Microsoft has begun issuing temporary bans to players taking advantage of an exploit in Modern Warfare 2, while Infinity Ward works on a patch to fix the issue. While the servers may be kept slightly cleaner for the efforts, the amount of control Microsoft holds over owners of their consoles, and the arbitrary way they are able to wield it, is troubling.
Stephen Toulouse is the Director of Policy and Enforcement of Xbox Live. When gamers need to be banned, his job is to find them and cut off Xbox Live access to their machines. The latest group to get his attention? Gamers using an exploit in Call of Duty: Modern Warfare 2 to increase their kill counts.
First it was piracy leading to mass bannings, and now Microsoft is tasked with keeping the Modern Warfare 2 servers clean while Infinity Ward works on a patch. We're going to explore what gamers are doing, and why this is a somewhat unsettling precedent for consoles.
What's going on?
The issue in question is called the Javelin Exploit, and it allows players to detonate a grenade instantly upon death. Here's a video detailing the glitch, if you'd like to know exactly what's happening on the servers and what it looks like.
"While IW works on getting the MW2 glitch fixed, people we catch using it will recieve suspensions from LIVE. Play fair everyone," Toulouse said via Twitter. He also noted that this policy isn't anything new, and that it's in place for more games than just Modern Warfare 2. If you get caught taking advantage of the exploit, you'll be banned for 24 hours. If you're a particularly bad case, the banning could last up to two weeks.
The ban isn't for Modern Warfare 2, it's for the entirety of Xbox Live. If you're banned, no new content for you. No playing online... in anything. Major Nelson posted the details on his blog: "Keep in mind, this isn't just a ban on a particular game. This is a ban on the Xbox Live service as a whole, so you won't be able to go online at all during your ban. Initially, you may be banned for a day, a week, or depending on severity, permanently! Kiss that $50 goodbye," he wrote.
The troubling aspect about the case of Modern Warfare 2 is that no one is changing the code in the game and no rules are being broken. They're simply taking advantage of the behavior of two particular weapons when used in a certain way. From Microsoft's side of things, that's cutting the hair too fine: if you find a glitch and use it in the game, that's cheating.

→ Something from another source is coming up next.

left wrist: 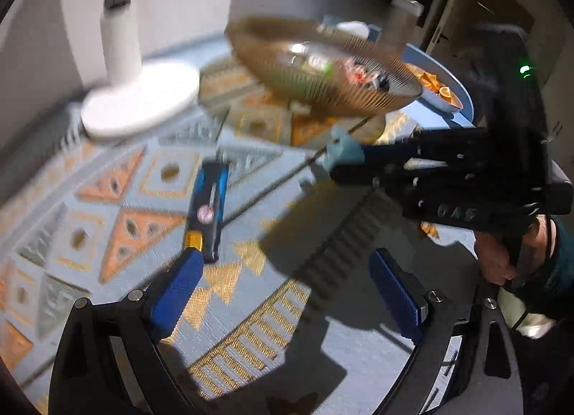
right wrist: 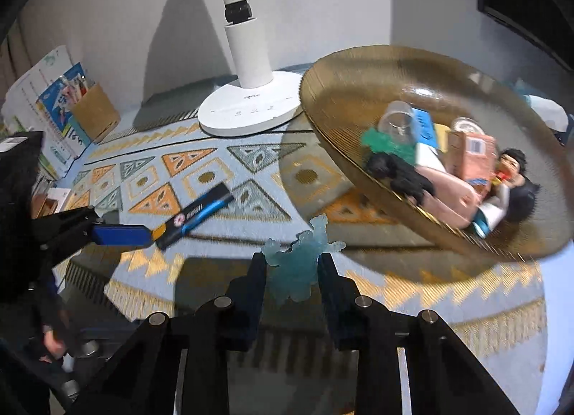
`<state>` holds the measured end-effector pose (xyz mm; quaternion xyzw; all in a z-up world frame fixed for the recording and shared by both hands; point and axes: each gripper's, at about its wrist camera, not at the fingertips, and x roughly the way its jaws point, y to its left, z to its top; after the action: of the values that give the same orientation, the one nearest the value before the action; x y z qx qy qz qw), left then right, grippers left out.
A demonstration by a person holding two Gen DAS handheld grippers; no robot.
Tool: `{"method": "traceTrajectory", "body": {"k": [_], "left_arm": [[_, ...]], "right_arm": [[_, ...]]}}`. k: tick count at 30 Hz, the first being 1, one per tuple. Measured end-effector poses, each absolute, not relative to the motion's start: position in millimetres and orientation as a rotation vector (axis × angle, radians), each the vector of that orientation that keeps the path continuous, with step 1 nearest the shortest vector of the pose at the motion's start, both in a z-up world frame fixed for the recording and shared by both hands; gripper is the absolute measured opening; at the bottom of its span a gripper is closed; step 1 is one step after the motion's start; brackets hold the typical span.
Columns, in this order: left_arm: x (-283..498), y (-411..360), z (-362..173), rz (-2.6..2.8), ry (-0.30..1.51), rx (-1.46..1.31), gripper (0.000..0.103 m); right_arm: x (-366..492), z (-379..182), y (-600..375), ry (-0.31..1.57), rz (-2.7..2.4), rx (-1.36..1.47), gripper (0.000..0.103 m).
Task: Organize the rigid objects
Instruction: 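Grasp the black USB stick with left tool while right tool grasps translucent blue figure, then carry the USB stick and blue figure up over the amber bowl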
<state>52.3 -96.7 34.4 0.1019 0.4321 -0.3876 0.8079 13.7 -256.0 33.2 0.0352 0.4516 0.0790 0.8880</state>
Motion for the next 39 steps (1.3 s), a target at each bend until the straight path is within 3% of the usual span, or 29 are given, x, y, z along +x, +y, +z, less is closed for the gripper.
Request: {"method": "traceTrajectory", "body": {"k": [3, 4, 5, 6, 7, 11, 13, 31, 36, 39], "left_arm": [[67.8, -102.9, 35.6, -0.717, 0.921, 0.244, 0.093], [74.6, -104.5, 31.8, -0.675, 0.937, 0.248, 0.088], [81.4, -107.0, 27.2, -0.638, 0.953, 0.253, 0.082], [86.2, -109.6, 22.5, -0.619, 0.971, 0.258, 0.066], [89.6, -111.3, 18.5, -0.604, 0.986, 0.265, 0.059], [94.7, -117.4, 12.0, -0.586, 0.987, 0.261, 0.042], [92.7, -120.2, 12.5, -0.584, 0.967, 0.26, 0.02], [26.3, -97.2, 73.7, -0.661, 0.86, 0.15, 0.02], [11.2, -105.8, 80.8, -0.703, 0.835, 0.146, 0.02], [3.5, -110.1, 86.9, -0.705, 0.823, 0.155, 0.02]], "right_arm": [[6.2, 31.4, -259.6, 0.936, 0.189, 0.091, 0.029], [5.0, 30.7, -261.2, 0.937, 0.196, 0.095, 0.029], [2.6, 30.9, -263.9, 0.934, 0.203, 0.098, 0.029], [0.5, 31.4, -265.1, 0.929, 0.209, 0.099, 0.029], [-2.0, 32.1, -267.0, 0.923, 0.221, 0.095, 0.029], [-11.1, 33.7, -271.6, 0.898, 0.264, 0.047, 0.029], [-13.9, 33.5, -271.6, 0.893, 0.278, 0.03, 0.029], [-106.9, 16.8, -286.8, 0.953, 0.32, -0.051, 0.029], [-112.6, 17.1, -278.7, 0.951, 0.303, -0.057, 0.045], [-112.3, 16.6, -269.6, 0.946, 0.271, -0.08, 0.048]]}}
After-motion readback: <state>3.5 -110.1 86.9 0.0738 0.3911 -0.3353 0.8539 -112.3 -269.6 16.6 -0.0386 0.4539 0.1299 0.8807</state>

Toulouse responded to criticism with a slightly tortured metaphor. "Wow, some of you think cheating a glitch is OK. Um. If I install my car stereo wrong and it disables my door locks, its not ok to STEAL MY CAR," he posted. Somehow I doubt cops are out there comparing car theft to grenade kills to Modern Warfare 2, but we'll let it slide. Using a glitch or a bug to gain advantage is against the Terms of Service, and defining glitches, bugs, and that advantage is solely up to Microsoft.
You're playing on their playground
In many ways, the Xbox 360 is Xbox Live. It's nearly impossible to separate the hardware from the service. Without Xbox Live there are no game patches, you can't grab demos of upcoming games, you can't play online. Banned consoles have begun to show up on sites like eBay and Craigslist, and there is a risk of unexpectedly picking one up when you buy used from retailers like GameStop. One pirate I spoke to told me he simply kept two systems: one for Xbox Live, and one for downloaded games. I told him that's an expensive set up, and he shrugged. It's cheaper than buying new games, he replied. When a system is banned, the hardware itself carries the stigma; you can't buy a new subscription, you can't swap out the hard drive. For most users, the system is basically dead.
The Electronic Frontier Foundation wrote about these bans, noting the power that Microsoft holds over gamers. If you break the Terms of Service, Microsoft can render your hardware unable to use its online service, which it has made nearly necessary for playing Xbox 360 games and taking advantage of the system's features. Bannings are the sole discretion of Microsoft, and there isn't much you can do about it once it has happened to you, short of buying a new piece of hardware.
"Of course, these 'absolute power to terminate' clauses are in no way unique to the Xbox Live TOS. While the mass ban provides a useful illustration of their danger, these terms can be found in nearly all TOS agreement for all kinds of services," EFF Adjunct Attorney Ed Bayley wrote. "There have been virtually no legal challenges to these kinds of arbitrary termination clauses, but we imagine this will be a growth area for lawyers."
Where does this leave us?
Sony stated that it won't be banning anyone over cheating in Modern Warfare 2, but with Infinity Ward controlling all the servers for the game on the PC side of things, bans have been handed down for cheating there, as well. With dedicated servers there was no way for a company to stop you from playing the game, but the closed nature of IWNet means the developer and publisher control your ability to play the game online.
No one is going to defend cheating, but glitches, exploits, and bugs have long found their way into strategy and helped to move gaming forward. Would rocket jumpers have been banned from Xbox Live? If Valve shut down dedicated servers and sought to control every aspect of their games, would there have been Counter Strike? The control Microsoft exerts over Xbox Live, and its ability to block your access to online play remotely, and without appeal, means that you'll be playing the games how they want.